- **REQUIRED ACTION**
Begin at the line containing "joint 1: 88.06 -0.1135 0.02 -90" and give again every line to the end of the records, exactly, without the pictures.

□ □ □

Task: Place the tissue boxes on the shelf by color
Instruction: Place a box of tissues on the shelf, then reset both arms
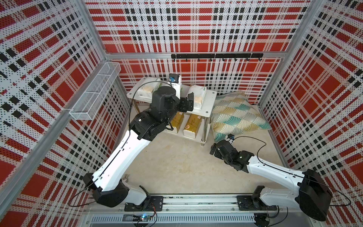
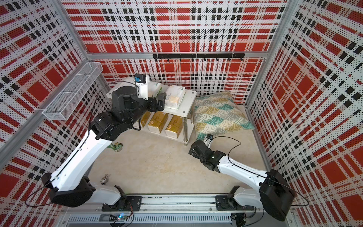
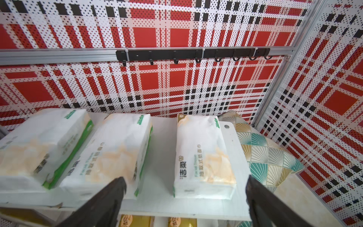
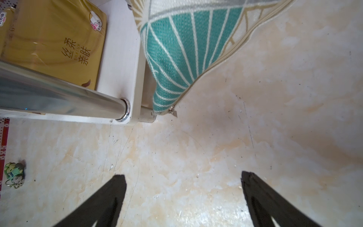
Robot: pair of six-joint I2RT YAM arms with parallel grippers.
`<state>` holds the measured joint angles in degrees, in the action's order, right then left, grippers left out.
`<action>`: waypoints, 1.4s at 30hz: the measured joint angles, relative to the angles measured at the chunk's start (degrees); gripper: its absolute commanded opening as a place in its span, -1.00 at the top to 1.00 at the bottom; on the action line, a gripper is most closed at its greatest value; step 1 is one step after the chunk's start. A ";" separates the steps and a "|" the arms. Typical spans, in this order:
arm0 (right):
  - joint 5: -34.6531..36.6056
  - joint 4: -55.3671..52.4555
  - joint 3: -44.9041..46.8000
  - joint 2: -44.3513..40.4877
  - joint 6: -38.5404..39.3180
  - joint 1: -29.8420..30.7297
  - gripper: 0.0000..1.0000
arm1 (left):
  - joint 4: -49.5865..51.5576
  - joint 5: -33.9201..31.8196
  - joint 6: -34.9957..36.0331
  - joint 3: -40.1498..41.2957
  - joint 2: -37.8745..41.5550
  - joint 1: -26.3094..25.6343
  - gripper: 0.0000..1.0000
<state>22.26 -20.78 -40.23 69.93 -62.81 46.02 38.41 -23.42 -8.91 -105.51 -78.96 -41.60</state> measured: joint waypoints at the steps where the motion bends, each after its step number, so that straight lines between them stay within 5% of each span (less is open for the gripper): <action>1: 0.15 -0.02 -0.07 -0.02 0.15 0.00 -1.00 | -0.13 -0.35 -0.20 1.46 1.55 0.00 -0.98; 15: 8.87 -3.89 -4.76 0.42 7.41 0.00 -1.00 | 3.56 -5.84 -10.25 27.04 20.17 0.96 -0.98; 25: 18.91 -4.55 -6.51 -1.44 22.34 -1.49 -1.00 | -5.46 -3.80 -14.36 55.32 22.18 13.62 -1.00; 36: 18.45 10.78 5.03 -15.67 39.93 -23.21 -1.00 | -29.75 1.20 -13.31 71.87 22.82 35.50 -0.98; 42: 15.08 22.60 12.33 -17.79 45.57 -33.94 -1.00 | -45.07 0.02 -8.44 79.21 19.98 34.95 -0.98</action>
<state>37.34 1.83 -27.90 52.14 -17.23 12.08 -6.66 -23.40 -17.34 -26.30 -58.98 -6.66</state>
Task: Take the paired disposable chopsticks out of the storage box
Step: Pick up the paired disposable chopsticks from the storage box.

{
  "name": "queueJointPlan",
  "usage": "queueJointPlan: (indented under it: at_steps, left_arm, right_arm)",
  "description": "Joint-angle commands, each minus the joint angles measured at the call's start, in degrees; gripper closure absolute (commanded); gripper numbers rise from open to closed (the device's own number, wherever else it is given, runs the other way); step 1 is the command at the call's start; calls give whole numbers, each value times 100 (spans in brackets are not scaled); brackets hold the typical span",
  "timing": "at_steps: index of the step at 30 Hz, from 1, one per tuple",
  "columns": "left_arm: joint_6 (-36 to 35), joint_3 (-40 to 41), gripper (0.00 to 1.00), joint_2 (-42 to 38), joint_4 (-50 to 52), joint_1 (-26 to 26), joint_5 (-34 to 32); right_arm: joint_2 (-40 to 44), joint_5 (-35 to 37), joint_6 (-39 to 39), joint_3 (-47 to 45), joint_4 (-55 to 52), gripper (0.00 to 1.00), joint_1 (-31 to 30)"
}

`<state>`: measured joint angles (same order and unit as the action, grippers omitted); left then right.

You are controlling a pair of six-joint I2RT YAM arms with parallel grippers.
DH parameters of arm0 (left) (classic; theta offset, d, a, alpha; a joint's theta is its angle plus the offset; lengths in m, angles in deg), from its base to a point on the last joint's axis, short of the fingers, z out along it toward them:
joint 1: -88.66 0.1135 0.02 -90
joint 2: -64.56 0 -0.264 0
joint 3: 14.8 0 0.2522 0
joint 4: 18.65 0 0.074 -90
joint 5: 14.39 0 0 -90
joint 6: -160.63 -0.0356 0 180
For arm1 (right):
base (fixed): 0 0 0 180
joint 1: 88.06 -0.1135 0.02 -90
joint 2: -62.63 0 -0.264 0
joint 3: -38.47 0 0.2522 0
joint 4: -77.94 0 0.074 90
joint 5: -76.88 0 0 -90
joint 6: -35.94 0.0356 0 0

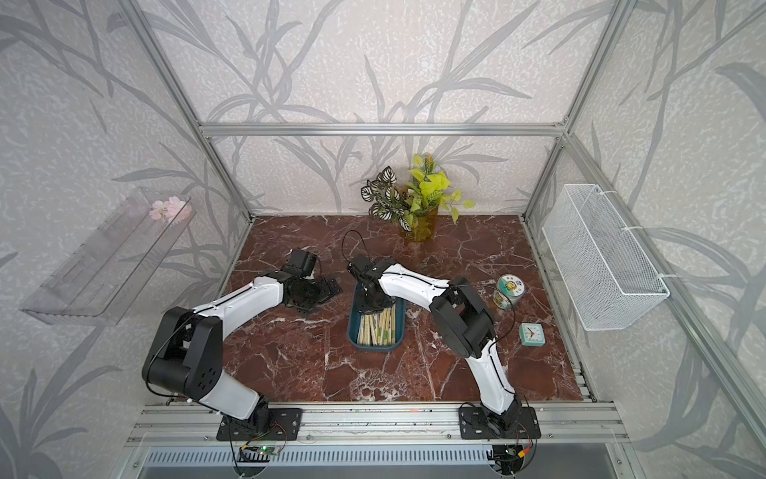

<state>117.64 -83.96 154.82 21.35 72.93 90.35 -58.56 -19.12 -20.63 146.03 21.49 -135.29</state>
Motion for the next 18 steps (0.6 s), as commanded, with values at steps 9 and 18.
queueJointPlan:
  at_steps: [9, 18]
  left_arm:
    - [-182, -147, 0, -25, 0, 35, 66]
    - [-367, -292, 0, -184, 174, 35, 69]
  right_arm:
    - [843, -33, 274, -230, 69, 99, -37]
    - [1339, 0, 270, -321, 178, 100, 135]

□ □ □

- **RESPONSE TO THE TASK**
joint 1: 88.06 -0.1135 0.02 -90
joint 2: -62.63 0 -0.264 0
joint 3: -38.47 0 0.2522 0
joint 4: -77.94 0 0.074 90
joint 5: -76.88 0 0 -90
joint 6: -35.94 0.0356 0 0


<state>117.64 -83.96 154.82 21.35 72.93 90.35 -58.56 -19.12 -20.63 146.03 21.49 -135.29</state>
Motion for the next 18 steps (0.6 s), as commanded, with values at steps 9 and 18.
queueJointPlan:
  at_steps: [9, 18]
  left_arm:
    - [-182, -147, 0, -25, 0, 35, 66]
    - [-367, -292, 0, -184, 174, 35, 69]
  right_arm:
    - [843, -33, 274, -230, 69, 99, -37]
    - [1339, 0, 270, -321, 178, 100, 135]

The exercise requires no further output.